There are many ways that Data Science could add value. In theory.
In practice, I’ve found that there is one way for Data Science to add value, and that way is in supporting a decision making process.
Note that supporting a decision making process is not the same as “making the decision” — ultimately this must rest with a human that is accountable for the decision. This may mean that if you use software to “make decisions,” you are still responsible and accountable as you decided to employ the software as your proxy.
The real opportunity arises when a decision has uncertainty (or ambiguity) and some “data science” — read system and associated analyses — can be applied to 1) quantify the uncertainty, and 2) reduce the uncertainty for the decision. Using information to reduce uncertainty adds value that can be quantified.
What else does Data Science do?
-is it a workflow, or pipeline or database architecture? Maybe in part, but only if it facilitates decision making.
-knowledge management? Maybe in part, but only if it enables decisions based on that knowledge.
-improve understanding? Perhaps, but how do you translate that improved understanding into value? –only by your subsequent actions, i.e., decisions.
In the end, whether you invest in Data Science should really depend on whether you have decisions where you want to reduce the uncertainty associated with different actions or choices.
When taking on a new role, you’ll inevitably have new tasks and responsibilities.

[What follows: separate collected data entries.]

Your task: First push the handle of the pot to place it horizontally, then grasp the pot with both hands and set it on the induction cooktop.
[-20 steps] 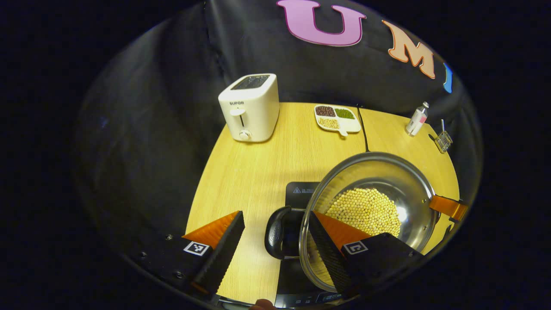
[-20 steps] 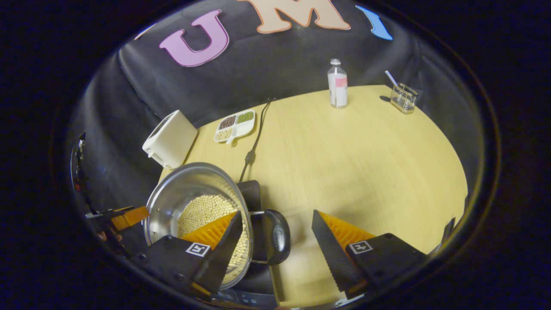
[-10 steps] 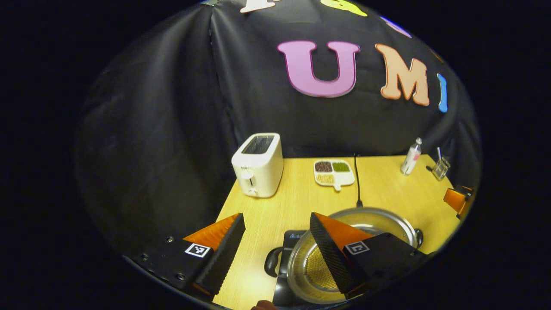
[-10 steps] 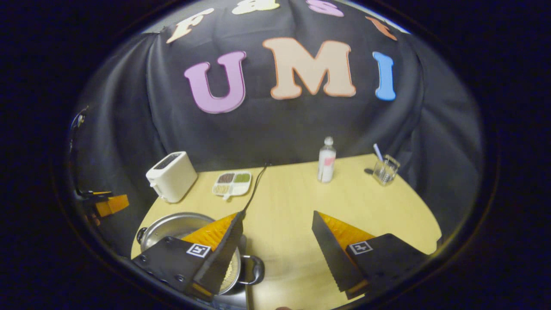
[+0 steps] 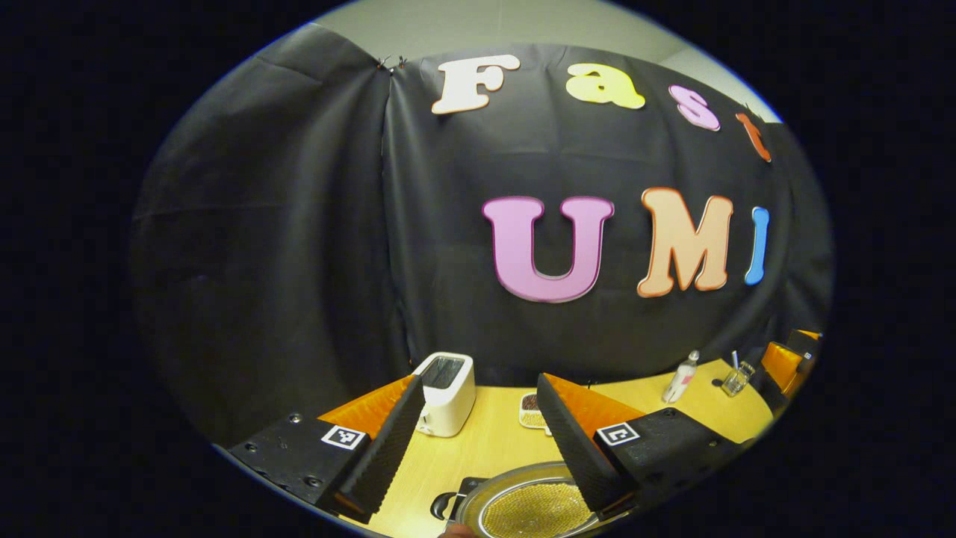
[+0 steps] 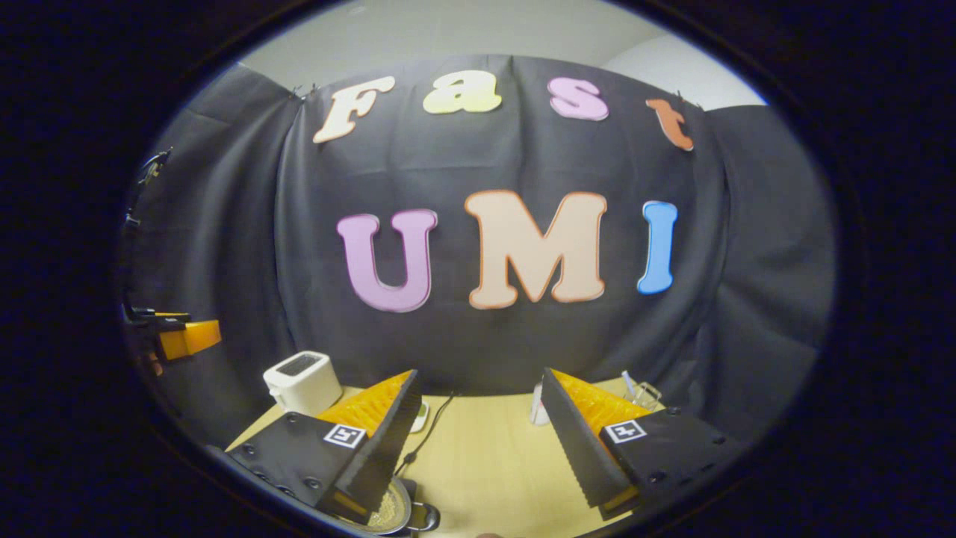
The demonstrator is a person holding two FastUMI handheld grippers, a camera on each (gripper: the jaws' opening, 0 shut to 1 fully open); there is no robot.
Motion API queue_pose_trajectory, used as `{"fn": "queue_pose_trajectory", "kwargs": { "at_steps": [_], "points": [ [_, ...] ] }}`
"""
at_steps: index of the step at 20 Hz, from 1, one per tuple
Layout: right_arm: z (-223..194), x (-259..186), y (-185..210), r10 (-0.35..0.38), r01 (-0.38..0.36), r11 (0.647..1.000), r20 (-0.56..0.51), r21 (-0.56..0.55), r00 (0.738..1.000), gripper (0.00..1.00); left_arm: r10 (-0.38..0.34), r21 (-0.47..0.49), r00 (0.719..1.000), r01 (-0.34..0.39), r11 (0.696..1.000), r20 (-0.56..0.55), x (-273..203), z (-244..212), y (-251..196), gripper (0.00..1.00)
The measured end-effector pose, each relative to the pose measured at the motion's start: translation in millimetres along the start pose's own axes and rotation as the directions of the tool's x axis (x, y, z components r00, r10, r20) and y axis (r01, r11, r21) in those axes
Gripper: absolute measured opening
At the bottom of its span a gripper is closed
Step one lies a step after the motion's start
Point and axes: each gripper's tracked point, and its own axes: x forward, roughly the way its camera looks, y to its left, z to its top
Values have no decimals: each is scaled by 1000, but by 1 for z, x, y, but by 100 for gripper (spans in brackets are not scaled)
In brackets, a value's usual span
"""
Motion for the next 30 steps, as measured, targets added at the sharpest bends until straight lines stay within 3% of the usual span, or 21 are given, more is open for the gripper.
{"fn": "queue_pose_trajectory", "kwargs": {
  "at_steps": [6, 12, 17, 18, 19, 20, 30],
  "points": [
    [81, -21, -57, -16, 15, 1000, 156, 11, 988, 92, 16, -36, 992, -12, 999, 122, -32, 63, -36, 96],
    [118, -49, -114, -2, -1, 1000, 210, 13, 978, 93, 21, -56, 987, -12, 998, 158, -72, 77, -94, 92],
    [115, -77, -154, 40, -39, 999, 216, -9, 976, 93, 65, -40, 983, -59, 997, 171, -104, 73, -135, 92],
    [114, -80, -160, 49, -48, 999, 212, -9, 976, 99, 66, -46, 983, -59, 997, 172, -111, 72, -145, 92],
    [112, -85, -167, 60, -59, 998, 212, -8, 975, 99, 69, -51, 983, -61, 997, 170, -118, 67, -152, 92],
    [112, -88, -173, 70, -70, 998, 210, -7, 975, 93, 73, -54, 984, -65, 996, 164, -125, 63, -161, 92],
    [112, -96, -218, 98, -100, 995, 218, 2, 971, 92, 80, -22, 982, -78, 997, 173, -148, 64, -210, 93]
  ]
}}
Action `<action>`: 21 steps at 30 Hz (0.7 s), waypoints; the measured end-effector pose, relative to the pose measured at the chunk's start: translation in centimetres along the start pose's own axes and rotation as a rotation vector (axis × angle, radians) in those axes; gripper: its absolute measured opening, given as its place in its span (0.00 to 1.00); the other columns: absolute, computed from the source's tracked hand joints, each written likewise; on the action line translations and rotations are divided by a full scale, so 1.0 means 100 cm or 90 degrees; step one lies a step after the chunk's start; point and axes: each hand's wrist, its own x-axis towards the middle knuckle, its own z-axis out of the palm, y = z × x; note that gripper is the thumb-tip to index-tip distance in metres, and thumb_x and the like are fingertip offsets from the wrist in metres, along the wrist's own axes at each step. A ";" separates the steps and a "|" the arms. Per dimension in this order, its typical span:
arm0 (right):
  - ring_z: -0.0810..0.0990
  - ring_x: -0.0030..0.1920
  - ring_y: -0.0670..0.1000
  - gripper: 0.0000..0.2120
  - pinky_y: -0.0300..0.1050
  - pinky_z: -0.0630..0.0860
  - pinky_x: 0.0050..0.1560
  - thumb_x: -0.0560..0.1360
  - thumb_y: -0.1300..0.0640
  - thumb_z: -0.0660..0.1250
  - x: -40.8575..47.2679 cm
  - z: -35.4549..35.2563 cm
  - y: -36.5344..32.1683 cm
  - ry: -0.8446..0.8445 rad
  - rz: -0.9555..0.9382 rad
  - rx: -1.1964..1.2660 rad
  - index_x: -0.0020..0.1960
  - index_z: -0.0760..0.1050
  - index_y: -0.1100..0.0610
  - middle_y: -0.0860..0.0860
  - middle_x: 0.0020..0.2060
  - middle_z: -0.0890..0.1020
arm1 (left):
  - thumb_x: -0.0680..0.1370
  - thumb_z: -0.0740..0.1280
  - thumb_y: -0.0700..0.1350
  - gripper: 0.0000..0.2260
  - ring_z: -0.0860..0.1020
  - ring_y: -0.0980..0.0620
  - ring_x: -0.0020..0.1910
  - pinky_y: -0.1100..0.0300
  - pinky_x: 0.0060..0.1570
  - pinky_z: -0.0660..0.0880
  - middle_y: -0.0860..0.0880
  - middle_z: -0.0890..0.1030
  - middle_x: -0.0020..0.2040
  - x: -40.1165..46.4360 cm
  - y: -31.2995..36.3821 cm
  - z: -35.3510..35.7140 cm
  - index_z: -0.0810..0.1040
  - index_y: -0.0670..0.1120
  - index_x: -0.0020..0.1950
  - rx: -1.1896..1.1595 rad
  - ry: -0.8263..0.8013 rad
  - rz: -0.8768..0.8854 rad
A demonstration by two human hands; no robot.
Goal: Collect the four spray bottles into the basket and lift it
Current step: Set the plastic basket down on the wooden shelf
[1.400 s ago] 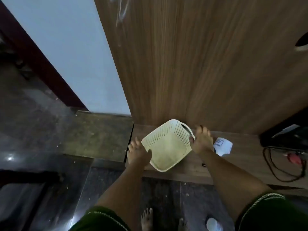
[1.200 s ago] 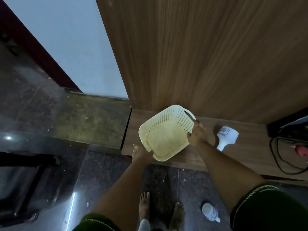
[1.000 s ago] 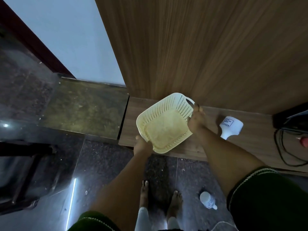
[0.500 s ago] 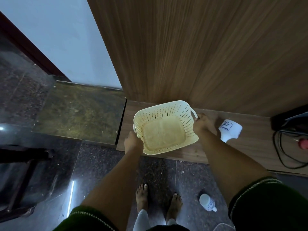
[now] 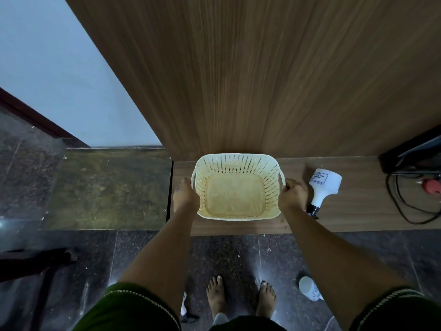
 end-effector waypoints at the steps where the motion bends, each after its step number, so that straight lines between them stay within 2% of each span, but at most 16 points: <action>1: 0.75 0.47 0.54 0.13 0.40 0.66 0.43 0.78 0.64 0.57 -0.001 0.000 -0.001 0.003 0.003 0.000 0.58 0.77 0.61 0.60 0.53 0.80 | 0.75 0.57 0.34 0.12 0.76 0.38 0.55 0.50 0.48 0.70 0.37 0.79 0.54 -0.001 -0.001 0.000 0.71 0.39 0.58 0.011 -0.003 -0.003; 5: 0.77 0.48 0.58 0.13 0.41 0.67 0.44 0.78 0.63 0.58 0.001 -0.004 -0.006 -0.001 -0.002 -0.015 0.58 0.77 0.60 0.60 0.53 0.79 | 0.75 0.58 0.34 0.12 0.75 0.38 0.55 0.51 0.45 0.68 0.37 0.78 0.55 -0.004 -0.003 0.000 0.71 0.38 0.58 0.014 -0.019 -0.020; 8: 0.74 0.44 0.54 0.13 0.41 0.68 0.43 0.77 0.63 0.58 0.003 -0.005 -0.008 -0.010 0.001 -0.028 0.57 0.77 0.59 0.59 0.52 0.79 | 0.75 0.58 0.33 0.12 0.76 0.38 0.55 0.51 0.45 0.69 0.38 0.78 0.55 -0.003 -0.003 0.000 0.71 0.38 0.57 0.010 -0.022 -0.014; 14: 0.70 0.42 0.51 0.12 0.41 0.67 0.42 0.78 0.63 0.58 0.001 -0.005 -0.008 -0.003 0.018 -0.026 0.56 0.78 0.58 0.58 0.51 0.80 | 0.76 0.57 0.35 0.12 0.76 0.41 0.50 0.52 0.43 0.69 0.39 0.78 0.53 -0.008 -0.011 0.006 0.70 0.41 0.59 -0.007 -0.025 -0.015; 18: 0.71 0.43 0.50 0.13 0.41 0.69 0.42 0.78 0.63 0.57 -0.001 -0.005 -0.011 -0.004 0.038 -0.005 0.58 0.77 0.58 0.57 0.52 0.80 | 0.77 0.55 0.37 0.12 0.76 0.37 0.53 0.53 0.45 0.66 0.36 0.78 0.54 -0.010 -0.015 0.010 0.69 0.40 0.60 -0.004 -0.019 -0.006; 21: 0.72 0.45 0.52 0.14 0.42 0.68 0.45 0.78 0.64 0.57 -0.001 -0.007 -0.013 -0.013 0.032 -0.003 0.59 0.77 0.60 0.58 0.54 0.79 | 0.79 0.54 0.37 0.13 0.75 0.37 0.56 0.52 0.47 0.68 0.35 0.77 0.56 -0.011 -0.016 0.010 0.68 0.39 0.62 -0.009 -0.023 -0.007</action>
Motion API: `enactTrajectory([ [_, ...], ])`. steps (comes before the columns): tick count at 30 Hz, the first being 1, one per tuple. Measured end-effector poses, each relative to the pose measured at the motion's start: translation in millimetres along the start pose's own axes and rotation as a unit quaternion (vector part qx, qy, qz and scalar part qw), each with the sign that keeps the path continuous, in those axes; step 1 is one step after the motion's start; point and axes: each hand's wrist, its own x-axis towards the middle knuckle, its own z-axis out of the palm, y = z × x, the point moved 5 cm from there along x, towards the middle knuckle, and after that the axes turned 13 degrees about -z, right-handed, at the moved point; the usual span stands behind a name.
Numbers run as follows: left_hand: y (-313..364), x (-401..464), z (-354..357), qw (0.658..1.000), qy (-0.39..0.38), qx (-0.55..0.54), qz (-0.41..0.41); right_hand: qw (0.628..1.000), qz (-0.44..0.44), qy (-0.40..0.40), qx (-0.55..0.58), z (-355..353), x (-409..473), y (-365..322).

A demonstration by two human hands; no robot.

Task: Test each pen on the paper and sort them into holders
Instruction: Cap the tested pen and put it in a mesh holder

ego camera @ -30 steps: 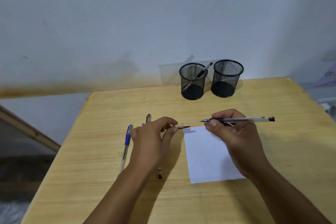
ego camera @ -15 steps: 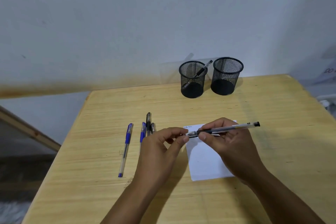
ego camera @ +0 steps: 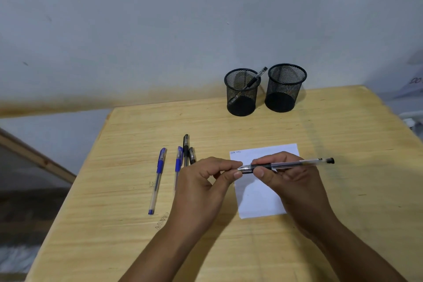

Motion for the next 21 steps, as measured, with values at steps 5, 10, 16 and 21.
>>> enactTrajectory([
  [5,-9.2,0.1,5.4,0.998,0.010,-0.030,-0.057,1.000,0.028,0.013,-0.006,4.2,-1.6,8.0],
  [10,-1.9,11.5,17.7,0.994,-0.025,-0.053,-0.087,0.986,0.078,0.111,0.092,-0.6,18.1,13.1],
  [16,3.5,73.1,29.4,0.996,-0.039,-0.014,-0.081,0.989,0.032,0.140,0.037,-24.5,77.4,-10.5],
  [21,-7.2,148.2,43.5,0.993,-0.003,0.070,-0.095,0.955,-0.061,0.060,-0.285,-52.3,135.3,-28.2],
])
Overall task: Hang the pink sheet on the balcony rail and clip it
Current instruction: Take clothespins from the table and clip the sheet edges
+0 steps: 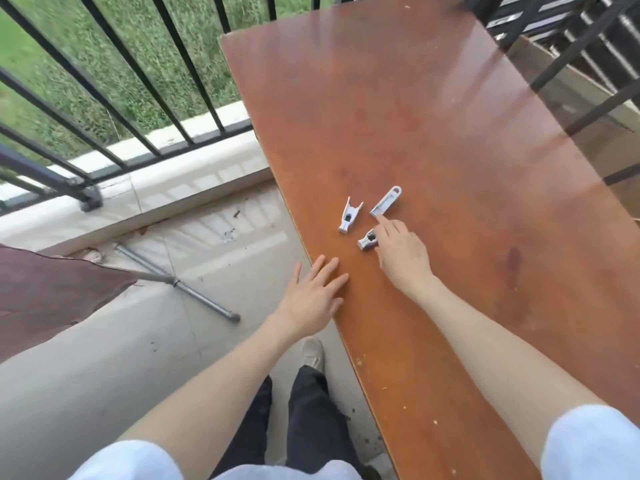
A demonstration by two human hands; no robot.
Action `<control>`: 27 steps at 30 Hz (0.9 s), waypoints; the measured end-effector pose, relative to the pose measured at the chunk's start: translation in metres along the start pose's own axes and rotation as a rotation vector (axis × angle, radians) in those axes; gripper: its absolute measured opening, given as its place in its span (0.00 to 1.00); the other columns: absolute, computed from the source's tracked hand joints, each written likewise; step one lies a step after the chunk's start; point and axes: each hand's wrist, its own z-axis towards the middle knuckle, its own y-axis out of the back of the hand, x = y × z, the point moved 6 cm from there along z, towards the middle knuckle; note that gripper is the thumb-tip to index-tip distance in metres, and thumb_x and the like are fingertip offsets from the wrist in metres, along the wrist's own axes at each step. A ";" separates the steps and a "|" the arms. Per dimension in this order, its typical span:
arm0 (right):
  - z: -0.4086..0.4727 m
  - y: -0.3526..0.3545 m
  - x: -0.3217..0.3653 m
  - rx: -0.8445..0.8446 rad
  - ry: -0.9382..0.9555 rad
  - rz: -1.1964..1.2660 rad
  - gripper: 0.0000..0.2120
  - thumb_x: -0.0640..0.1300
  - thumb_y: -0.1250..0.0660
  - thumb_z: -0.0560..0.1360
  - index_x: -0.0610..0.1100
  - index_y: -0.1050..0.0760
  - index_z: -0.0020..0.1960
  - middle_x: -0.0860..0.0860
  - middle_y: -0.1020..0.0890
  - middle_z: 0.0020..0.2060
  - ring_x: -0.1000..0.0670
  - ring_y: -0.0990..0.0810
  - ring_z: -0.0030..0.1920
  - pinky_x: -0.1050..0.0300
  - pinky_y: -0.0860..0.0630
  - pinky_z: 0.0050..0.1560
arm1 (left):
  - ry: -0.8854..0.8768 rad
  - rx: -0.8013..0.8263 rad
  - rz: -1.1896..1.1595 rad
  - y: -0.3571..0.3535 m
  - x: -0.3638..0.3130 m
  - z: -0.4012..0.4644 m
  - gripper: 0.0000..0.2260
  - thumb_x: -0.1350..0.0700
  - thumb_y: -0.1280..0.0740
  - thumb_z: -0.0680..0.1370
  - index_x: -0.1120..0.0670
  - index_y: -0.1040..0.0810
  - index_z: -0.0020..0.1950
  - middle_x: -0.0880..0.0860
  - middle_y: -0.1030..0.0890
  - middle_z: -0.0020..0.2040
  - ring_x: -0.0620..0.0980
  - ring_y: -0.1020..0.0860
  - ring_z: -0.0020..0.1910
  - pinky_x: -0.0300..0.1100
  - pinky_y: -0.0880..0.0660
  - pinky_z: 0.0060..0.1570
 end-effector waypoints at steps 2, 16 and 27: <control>0.002 0.003 0.002 -0.020 0.021 -0.077 0.20 0.33 0.21 0.52 0.40 0.23 0.40 0.44 0.17 0.42 0.42 0.19 0.41 0.55 0.26 0.31 | -0.019 0.009 -0.014 -0.001 0.006 -0.001 0.22 0.47 0.48 0.81 0.47 0.46 0.75 0.48 0.53 0.77 0.51 0.57 0.76 0.55 0.59 0.72; 0.000 0.009 0.180 0.141 0.186 0.441 0.14 0.45 0.38 0.76 0.40 0.27 0.59 0.42 0.27 0.53 0.39 0.24 0.51 0.49 0.30 0.48 | 0.346 -0.243 -0.171 0.010 0.158 -0.131 0.19 0.55 0.41 0.79 0.53 0.35 0.70 0.54 0.37 0.73 0.54 0.45 0.75 0.50 0.48 0.72; 0.100 -0.103 0.388 0.436 0.130 0.795 0.16 0.43 0.39 0.76 0.43 0.32 0.62 0.43 0.22 0.54 0.41 0.24 0.54 0.55 0.33 0.48 | 0.893 -0.527 -0.374 0.006 0.422 -0.204 0.13 0.56 0.35 0.76 0.59 0.23 0.59 0.58 0.21 0.57 0.58 0.26 0.59 0.47 0.31 0.57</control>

Some of those tasks will be repeated, and at some point you might wonder whether automating the task would be more efficient than continuing to do the task manually.
For me, the threshold for automation typically happens after I’ve done a task just once. And knowing I may have to repeat a task actually influences how I undertake the task the first time. That is, while doing the task, I’m asking myself how I might change what I need to do right now, based on the likelihood that I would have to do the task 10 more times, or 1,000 more times.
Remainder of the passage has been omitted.